You never heard of Mr. Horden, of Charles Knipe, of Thomas Lupon, of Edward Revet? Great men all, in their day! So there was Mr. John Smith,—clarum et venerabile nomen!—who in 1677 wrote a comedy called "Cytherea; or, the Enamoring Girdle." So there was Mr. Swinney, who wrote one play called "The Quacks." So there was Mr. John Tutchin, 1685, who wrote "The Unfortunate Shepherd." So there is Mr. William Smith, Mr. H. Smith, author of "The Princess of Parma," and Mr. Edmund Smith, 1710, author of "Phedra and Hippolytus," who is buried in Wiltshire, under a Latin inscription as long as my arm.
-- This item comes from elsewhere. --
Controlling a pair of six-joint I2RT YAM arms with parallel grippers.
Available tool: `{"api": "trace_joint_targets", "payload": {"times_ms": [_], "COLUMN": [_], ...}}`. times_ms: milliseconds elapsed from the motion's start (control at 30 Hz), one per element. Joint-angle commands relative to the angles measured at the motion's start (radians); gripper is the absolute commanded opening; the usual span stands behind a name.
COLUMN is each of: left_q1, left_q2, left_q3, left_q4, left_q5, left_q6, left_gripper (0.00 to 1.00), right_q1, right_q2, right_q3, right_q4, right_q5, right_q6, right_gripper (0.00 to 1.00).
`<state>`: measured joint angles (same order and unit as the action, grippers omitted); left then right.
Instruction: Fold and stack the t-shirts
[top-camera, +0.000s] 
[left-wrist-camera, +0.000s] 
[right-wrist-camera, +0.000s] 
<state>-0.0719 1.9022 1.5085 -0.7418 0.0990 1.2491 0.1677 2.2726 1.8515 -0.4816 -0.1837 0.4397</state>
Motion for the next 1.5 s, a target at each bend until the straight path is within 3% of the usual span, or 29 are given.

There is Thomas Yalden, D.D., 1690, who helped Dryden and Congreve in the translation of Ovid, who wrote a Hymn to Morning, commencing vigorously thus:—
"Parent of Day! whose beauteous beams of light
Sprang from the darksome womb of night!"—
and who was a great friend of Addison, which is the best I know of him. He might have been, like Sir Philip Sidney, "scholar, soldier, lover, saint,"—for Doctors of Divinity have been all four,—but I declare that I have told you all I have learned about him.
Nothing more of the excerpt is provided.